■ Work request
Return, from the listing that follows, each line containing the word "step".
***
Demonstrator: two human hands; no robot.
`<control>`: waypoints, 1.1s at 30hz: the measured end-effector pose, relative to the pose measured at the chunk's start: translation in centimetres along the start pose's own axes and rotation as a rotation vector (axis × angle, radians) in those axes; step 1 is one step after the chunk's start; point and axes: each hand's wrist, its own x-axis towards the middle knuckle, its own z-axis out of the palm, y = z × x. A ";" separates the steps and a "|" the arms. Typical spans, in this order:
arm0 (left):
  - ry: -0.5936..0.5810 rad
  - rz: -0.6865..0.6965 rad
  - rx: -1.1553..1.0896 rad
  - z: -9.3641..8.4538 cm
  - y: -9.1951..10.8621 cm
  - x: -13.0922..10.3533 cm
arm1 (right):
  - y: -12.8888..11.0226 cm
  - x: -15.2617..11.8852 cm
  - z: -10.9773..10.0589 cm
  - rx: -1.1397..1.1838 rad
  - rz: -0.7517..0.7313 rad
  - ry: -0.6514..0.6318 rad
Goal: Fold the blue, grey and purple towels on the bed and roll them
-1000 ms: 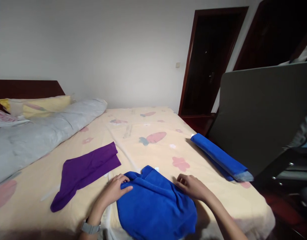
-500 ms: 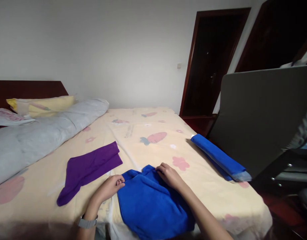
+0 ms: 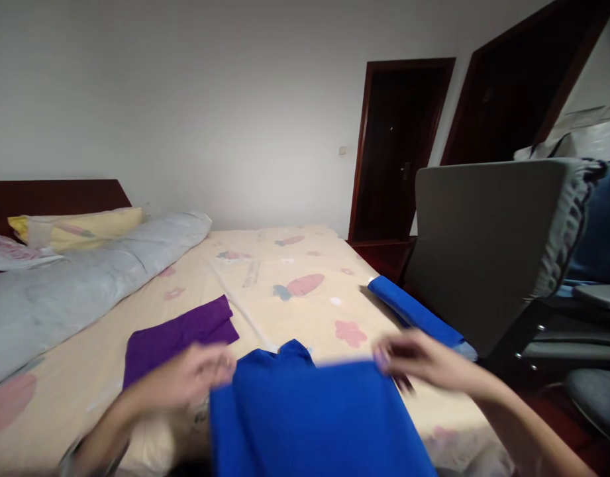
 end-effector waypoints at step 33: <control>0.190 0.262 0.098 16.4 -13.3 2.6 | 13.8 -2.1 9.9 -0.149 0.159 0.222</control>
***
■ Written solution
`<control>`: waypoints, 1.1s at 30hz: the measured end-effector pose, relative to the pose measured at the chunk's start: translation in centimetres along the start pose's own axes and rotation as a rotation vector (axis × angle, radians) in those axes; step 1 is one step after the chunk's start; point and axes: each hand's wrist, its own x-axis towards the middle knuckle, its own z-axis out of the palm, y = z × x. A ";" separates the steps and a "|" the arms. Typical spans, in this order:
 end-effector waypoints at step 33: <control>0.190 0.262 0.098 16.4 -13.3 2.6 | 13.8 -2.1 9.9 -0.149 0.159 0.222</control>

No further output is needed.